Título: Antichavista, Piñera muda o tom conciliador chileno
Autor: Uchoa , Rodrigo
Fonte: Valor Econômico, 19/01/2010, Especial, p. A12

Sebastián Piñera ganhou a eleição presidencial no Chile e imediatamente assumiu um papel mais amplo na América do Sul: porta-voz do antichavismo. Para ele, não há democracia de fato no país governado por Hugo Chávez; e Cuba, um dos principais aliados do chavismo, não passa de uma ditadura.

No lado político, Piñera sinaliza uma posição mais forte nos assuntos da América do Sul, divergindo do tom apaziguador da atual presidente, Michelle Bachelet.

No lado econômico, analistas dizem que a tendência do Chile deve ser priorizar seus parceiros comerciais mais importantes, como EUA e os países asiáticos, em detrimento dos vizinhos sul-americanos - o que não muda muito o atual estado de coisas.
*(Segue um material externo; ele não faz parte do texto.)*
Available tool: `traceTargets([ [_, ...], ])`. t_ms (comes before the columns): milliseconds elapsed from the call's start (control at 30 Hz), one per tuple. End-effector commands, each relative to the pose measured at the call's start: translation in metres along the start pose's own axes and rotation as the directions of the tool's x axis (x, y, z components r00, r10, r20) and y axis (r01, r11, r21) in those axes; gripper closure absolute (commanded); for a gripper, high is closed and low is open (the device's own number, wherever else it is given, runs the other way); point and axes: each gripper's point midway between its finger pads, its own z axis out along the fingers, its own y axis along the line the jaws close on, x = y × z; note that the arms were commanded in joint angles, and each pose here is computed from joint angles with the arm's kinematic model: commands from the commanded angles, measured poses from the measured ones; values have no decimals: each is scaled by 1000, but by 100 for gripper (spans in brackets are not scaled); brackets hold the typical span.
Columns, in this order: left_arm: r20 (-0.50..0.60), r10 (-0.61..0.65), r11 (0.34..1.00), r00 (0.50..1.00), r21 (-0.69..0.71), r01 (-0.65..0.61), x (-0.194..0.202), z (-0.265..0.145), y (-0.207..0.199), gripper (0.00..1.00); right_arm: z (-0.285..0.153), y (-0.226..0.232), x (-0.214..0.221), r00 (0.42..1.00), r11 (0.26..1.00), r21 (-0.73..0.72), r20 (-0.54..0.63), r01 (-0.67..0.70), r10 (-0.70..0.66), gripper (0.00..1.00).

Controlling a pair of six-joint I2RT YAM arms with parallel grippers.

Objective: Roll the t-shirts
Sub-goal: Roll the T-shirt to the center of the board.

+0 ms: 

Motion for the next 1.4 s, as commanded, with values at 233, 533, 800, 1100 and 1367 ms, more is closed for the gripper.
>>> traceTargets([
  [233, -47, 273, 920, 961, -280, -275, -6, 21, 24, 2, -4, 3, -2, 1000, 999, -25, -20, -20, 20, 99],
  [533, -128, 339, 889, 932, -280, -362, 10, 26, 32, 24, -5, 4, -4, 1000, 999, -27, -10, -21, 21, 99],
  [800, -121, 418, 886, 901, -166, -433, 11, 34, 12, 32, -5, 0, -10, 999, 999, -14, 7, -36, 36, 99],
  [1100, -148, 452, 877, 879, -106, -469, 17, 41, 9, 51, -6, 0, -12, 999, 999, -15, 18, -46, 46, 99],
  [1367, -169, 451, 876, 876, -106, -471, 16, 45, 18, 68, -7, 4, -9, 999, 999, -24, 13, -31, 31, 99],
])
Piñera disse não ver problema nenhum nos acordos militares entre Colômbia e EUA, que preveem o aumento da presença militar americana no país sul-americano. O caso é um dos principais cavalos de batalha de Chávez, que acusa Washington de planejar uma invasão da Venezuela com o apoio do presidente colombiano, Alvaro Uribe. Declarações de Piñera deixam claro de que lado ele ficará.

"Piñera deve priorizar sua aliança estratégica com os EUA, tanto do lado político quanto do lado econômico", disse José Jara, diretor da Faculdade Latino-americana de Ciências Sociais (Flacso) no Chile.
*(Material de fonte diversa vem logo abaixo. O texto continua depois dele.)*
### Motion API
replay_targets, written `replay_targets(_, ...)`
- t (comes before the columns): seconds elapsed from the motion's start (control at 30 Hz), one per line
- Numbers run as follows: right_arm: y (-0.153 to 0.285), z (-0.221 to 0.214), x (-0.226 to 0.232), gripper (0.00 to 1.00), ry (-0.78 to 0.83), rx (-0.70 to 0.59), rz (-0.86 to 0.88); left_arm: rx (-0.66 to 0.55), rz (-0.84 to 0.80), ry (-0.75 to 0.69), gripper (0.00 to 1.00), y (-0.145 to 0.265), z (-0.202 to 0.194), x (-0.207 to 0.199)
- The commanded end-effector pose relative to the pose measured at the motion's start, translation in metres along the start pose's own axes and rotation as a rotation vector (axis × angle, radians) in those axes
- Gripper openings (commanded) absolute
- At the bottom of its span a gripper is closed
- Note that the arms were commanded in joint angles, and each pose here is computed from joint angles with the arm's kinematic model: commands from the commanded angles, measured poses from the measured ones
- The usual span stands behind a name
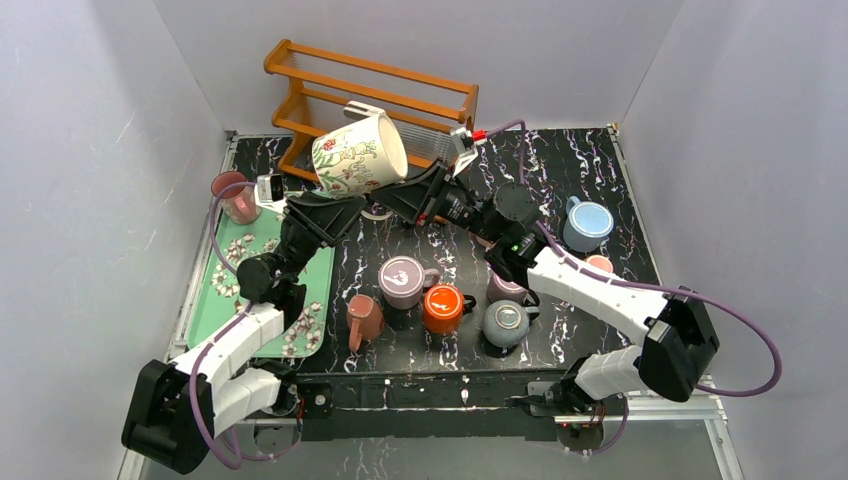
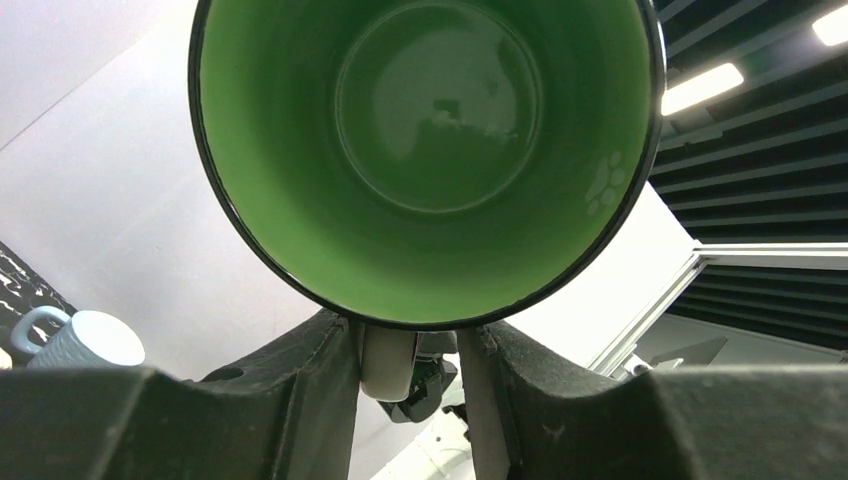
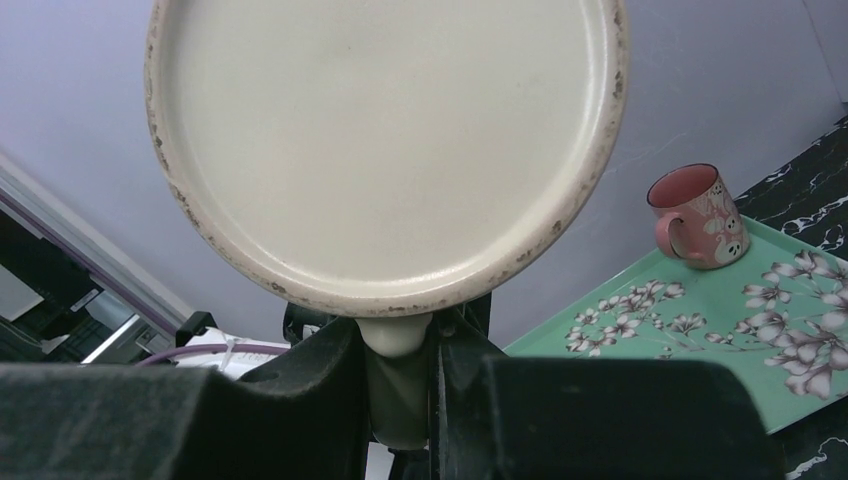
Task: Turn the mug right side up
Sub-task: Turn over the cup at the center of the board.
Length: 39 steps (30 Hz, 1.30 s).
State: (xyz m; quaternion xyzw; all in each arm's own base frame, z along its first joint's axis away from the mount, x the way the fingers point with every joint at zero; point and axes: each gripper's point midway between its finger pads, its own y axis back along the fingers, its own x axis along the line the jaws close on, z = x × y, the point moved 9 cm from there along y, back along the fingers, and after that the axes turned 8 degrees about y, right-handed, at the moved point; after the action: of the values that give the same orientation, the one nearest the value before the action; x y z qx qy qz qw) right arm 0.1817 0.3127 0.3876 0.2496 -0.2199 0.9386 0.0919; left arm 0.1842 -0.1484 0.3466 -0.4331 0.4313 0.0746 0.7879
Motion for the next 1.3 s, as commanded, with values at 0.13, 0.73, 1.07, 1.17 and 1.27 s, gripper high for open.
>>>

Com a Bolívia, que reivindica uma saída para o mar por território chileno, Piñera também promete ser mais duro do que vinha sendo a Concertación. O presidente eleito disse que os portos do Chile estão à disposição dos bolivianos, mas afirmou que a soberania desses portos jamais entrará em negociação. A Bolívia perdeu a saída para o mar num conflito militar no fim do Século XIX. A questão afeta a relação entre os dois países.
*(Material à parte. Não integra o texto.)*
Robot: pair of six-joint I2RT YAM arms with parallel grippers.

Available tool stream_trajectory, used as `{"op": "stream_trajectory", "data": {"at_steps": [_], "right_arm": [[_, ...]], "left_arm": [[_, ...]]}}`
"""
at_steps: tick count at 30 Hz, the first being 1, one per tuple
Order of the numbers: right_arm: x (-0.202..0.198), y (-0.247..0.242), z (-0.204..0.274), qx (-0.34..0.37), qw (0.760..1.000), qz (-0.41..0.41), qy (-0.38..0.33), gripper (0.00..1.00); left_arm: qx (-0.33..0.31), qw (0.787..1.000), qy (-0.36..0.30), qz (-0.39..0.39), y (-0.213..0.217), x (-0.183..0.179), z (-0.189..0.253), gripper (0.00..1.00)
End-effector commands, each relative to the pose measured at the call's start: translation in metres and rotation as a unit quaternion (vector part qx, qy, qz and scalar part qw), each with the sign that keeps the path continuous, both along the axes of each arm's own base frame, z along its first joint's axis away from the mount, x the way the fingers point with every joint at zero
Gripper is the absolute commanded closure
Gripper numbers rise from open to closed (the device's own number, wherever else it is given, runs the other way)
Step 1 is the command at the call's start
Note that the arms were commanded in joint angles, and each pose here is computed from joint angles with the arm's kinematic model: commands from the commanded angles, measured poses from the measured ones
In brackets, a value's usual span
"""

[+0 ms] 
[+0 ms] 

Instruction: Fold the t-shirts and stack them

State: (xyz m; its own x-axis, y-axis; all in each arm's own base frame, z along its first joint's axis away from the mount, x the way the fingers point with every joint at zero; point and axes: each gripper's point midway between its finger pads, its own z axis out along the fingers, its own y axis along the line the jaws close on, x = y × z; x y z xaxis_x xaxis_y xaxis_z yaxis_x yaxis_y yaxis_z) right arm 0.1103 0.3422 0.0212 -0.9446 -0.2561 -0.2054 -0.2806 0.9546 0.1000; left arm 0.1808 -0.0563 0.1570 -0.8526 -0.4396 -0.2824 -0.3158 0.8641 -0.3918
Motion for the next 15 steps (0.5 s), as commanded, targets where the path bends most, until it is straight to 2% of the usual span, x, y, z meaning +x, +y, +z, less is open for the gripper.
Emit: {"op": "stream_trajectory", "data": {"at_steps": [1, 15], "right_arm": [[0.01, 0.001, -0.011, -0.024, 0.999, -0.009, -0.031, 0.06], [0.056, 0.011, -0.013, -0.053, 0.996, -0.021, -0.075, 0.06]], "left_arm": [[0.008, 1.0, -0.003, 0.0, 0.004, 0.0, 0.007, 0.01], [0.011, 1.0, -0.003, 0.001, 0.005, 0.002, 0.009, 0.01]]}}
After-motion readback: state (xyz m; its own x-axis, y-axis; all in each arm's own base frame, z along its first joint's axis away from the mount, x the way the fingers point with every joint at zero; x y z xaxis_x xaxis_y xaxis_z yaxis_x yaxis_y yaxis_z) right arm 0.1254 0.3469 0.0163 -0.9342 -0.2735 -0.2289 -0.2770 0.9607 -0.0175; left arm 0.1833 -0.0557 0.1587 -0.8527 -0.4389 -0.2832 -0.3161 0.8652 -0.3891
Na economia, Piñera já havia dito que daria atenção especial às relações com EUA, países asiáticos e Europa, com os quais o Chile tem tratados de livre comércio. A tendência é que a relação com a China continue sua trajetória ascendente. Piñera deve manter o país fora do Mercosul, visto pelos chilenos como um bloco protecionista.

Desde o primeiro semestre do ano passado, a China se tornou o principal parceiro comercial do Chile: cerca de 21% das exportações chilenas têm o país asiático como destino e cerca de 15% de suas importações vem de lá. As exportações chilenas para a China subiram gradualmente de US$ 4,3 bilhões, em 2005, para US$ 9,8 bilhões, em 2009. As importações, de US$ 2,5 bilhões para US$ 5,5 bilhões no mesmo período.

O cobre responde por mais de 80% das vendas chilenas à China. Nas importações, predominam produtos de alto valor agregado, como computadores e celulares.

Se Coreia do Sul e Japão forem adicionados à conta, a Ásia passa a representar quase 35% das relações comerciais chilenas.

Em Santiago está se tornando cada vez mais comum ver nas ruas carros coreanos e caminhões e vans chinesas. Uma picape média da sul-coreana Ssangyong tornou-se recentemente o carro mais vendido em sua categoria no país.

Já os EUA estão em um segundo lugar no ranking individual de parceiros comerciais, comprando quase 14%.das exportações chilenas e suprindo o país com cerca de 15% de suas importações. Dos americanos, os chilenos importam principalmente bens de capital.

"Isso [a concentração nos principais parceiros comerciais] já não tendia a mudar. Com a eleição de Piñera, essa tendência deve até se aprofundar", disse Jara.

O Brasil, apesar de figurar como um dos principais destinos dos investimentos privados chilenos, continua bem atrás no ranking de parceiros comerciais do país andino, em 7º lugar.

Uma da principais negociações entre os dois países nos últimos tempos foi a compra de 12 aviões militares Super-Tucanos, da Embraer, por parte da Força Aérea Chilena, sendo que 4 deles foram entregues no mês passado. Outra área importante deve ser a de compra de carne brasileira - desde meados do ano passado o Chile levantou parcialmente o embargo à compra de carnes do Brasil e vem estudando ampliar a medida.

"[Aumentar a relação comercial com o Brasil] não é um tema que emocione muito os políticos da direita. Para eles, Piñera está no caminho certo ao acenar para uma relação ainda maior com a China e os EUA", disse um diplomata sul-americano baseado em Santiago.

Essa satisfação com os rumos propostos por Piñera pode ser medida também pela reação dos mercados ontem no Chile. A Bolsa de Santiago operou em alta. Uma das ações entre as de performance mais representativas chamou a atenção: a Axxion subiu quase 15% em um dia.

A Axxion é a holding que administra os investimentos de Piñera, incluindo a sua participação na empresa aérea LAN.